Imprese innovative, cioè capaci di competere sul piano tecnologico e del brand, della logistica, dell’energia, del turismo, mostrano di essere oggi i veri punti di forza su cui costruire il rilancio non solo è possibile, ma categorico. Guardando infatti al cluster delle imprese che innovano, il Mezzogiorno diviene, da problema irrisolto, quale si mostra da 150 anni, un’area con notevole potenziale di sviluppo e ricca di risorse umane e imprenditoriali che vanno sostenute e rilanciate. “Qui competenze, connessioni logistiche e digitali, imprese competitive e strutturate – afferma Massino Deandreis, direttore general di SRM – rappresentano i fattori centrali per il rilancio”.

Competenze, connessioni e competitività sono infatti le 3C su cui può contare il tessuto economico meridionale, che ormai può contare, come base di partenza per fare molto ancora, nel dinamismo di sei dei 24 poli tecnologici nazionali, 485 Pmi, 3.785 startup.

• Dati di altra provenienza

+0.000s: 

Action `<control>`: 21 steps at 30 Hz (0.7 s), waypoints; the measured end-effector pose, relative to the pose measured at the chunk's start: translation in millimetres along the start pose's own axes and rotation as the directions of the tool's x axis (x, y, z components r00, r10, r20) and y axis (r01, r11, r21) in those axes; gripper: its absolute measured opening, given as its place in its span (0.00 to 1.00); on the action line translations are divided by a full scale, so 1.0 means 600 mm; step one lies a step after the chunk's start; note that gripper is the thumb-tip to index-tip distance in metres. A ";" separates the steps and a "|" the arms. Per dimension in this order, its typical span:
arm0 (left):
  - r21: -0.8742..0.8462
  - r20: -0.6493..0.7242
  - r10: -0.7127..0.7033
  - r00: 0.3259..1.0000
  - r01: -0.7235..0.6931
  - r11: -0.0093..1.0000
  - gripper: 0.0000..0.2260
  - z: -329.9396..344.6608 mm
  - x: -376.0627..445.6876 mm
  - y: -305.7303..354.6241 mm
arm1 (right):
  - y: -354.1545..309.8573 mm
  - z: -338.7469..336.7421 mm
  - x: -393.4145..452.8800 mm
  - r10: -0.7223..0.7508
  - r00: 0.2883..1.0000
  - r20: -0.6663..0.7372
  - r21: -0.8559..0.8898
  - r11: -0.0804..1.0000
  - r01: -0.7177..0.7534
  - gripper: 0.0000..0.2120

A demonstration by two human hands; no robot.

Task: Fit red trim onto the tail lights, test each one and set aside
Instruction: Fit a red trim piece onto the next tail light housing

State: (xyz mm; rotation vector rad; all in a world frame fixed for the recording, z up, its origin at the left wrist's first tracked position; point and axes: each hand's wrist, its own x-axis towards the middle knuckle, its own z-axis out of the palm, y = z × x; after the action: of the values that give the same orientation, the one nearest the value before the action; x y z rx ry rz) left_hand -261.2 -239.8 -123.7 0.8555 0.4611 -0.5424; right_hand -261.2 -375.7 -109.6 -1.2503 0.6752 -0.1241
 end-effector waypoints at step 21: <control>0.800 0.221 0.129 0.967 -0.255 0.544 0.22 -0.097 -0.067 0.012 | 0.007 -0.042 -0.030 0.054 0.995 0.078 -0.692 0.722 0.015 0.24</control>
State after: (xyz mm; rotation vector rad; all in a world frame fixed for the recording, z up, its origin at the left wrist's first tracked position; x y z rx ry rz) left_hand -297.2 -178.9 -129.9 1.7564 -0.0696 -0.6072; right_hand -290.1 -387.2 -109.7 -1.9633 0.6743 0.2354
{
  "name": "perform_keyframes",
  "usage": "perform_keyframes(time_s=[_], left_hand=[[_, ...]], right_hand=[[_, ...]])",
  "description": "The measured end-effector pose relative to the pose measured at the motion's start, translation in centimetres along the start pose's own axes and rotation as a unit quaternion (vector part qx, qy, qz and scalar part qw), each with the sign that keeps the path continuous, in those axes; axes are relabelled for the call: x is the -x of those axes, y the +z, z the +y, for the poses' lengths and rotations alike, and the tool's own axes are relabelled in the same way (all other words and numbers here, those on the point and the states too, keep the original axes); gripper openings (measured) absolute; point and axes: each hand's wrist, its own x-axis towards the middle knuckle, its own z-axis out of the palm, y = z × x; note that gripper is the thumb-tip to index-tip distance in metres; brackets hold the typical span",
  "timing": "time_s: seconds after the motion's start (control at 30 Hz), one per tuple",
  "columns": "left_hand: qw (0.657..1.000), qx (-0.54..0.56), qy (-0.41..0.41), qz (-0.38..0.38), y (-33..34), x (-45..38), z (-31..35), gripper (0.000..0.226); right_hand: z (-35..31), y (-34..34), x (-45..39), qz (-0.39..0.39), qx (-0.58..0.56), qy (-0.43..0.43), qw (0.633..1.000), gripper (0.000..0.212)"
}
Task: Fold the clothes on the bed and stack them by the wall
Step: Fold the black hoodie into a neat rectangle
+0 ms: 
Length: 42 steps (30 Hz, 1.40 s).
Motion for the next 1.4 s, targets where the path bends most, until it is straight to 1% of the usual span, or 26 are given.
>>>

Bisogna aggiungere che qualsiasi agenda politica post elettorale debba tener conto di questo trend se il Sud non vuole legare i suoi destini solo alla spesa pubblica e alla leva delle costruzioni, come è stato spesso in passato. Il mondo delle imprese innovative è importante invece per altre ragioni fondamentali. È qui che la componente “Formazione e Ricerca” può galvanizzare la realtà economica e sociale del territorio, che sconta ritardi e criticità severe. L’economia immateriale assume un ruolo sempre più importante ovunque, ma in particolare per i destini del Mezzogiorno, in quanto è ampiamente dimostrato come vi sia una correlazione diretta tra il ruolo della formazione e produttività e competitività di un sistema economico.

È bene rimarcare che al Sud si contano diciotto università con dipartimenti nelle aree scientifico-ingegneristiche. Ed è quindi del tutto condivisibile una raccomandazione che si coglie nel report di Srm, nello sforzo di partire dai punti di forza e valorizzare ciò di cui si dispone: “Puntare sulla formazione è, quindi, essenziale per ridurre le distanze e aprire l’area ad un contesto sempre più internazionalizzato ed è importante che a tale obiettivo concorrano tutti gli attori presenti sul territorio (pubblici e privati), puntando non solo sulla formazione scolastica e universitaria ma anche su quella aziendale.”

Sarà anche vero che siamo ormai nell’onda di una insolita (e imprevista) campagna elettorale, i cui tempi sono rapidi come non mai. Ma il dibattito di qui al 25 settembre non si può ridurre esclusivamente a questioni riguardanti i cartelli elettorali, tra primo, secondo e terzo polo impegnati soltanto nella dequalificante lotteria dei seggi sicuri e garantiti.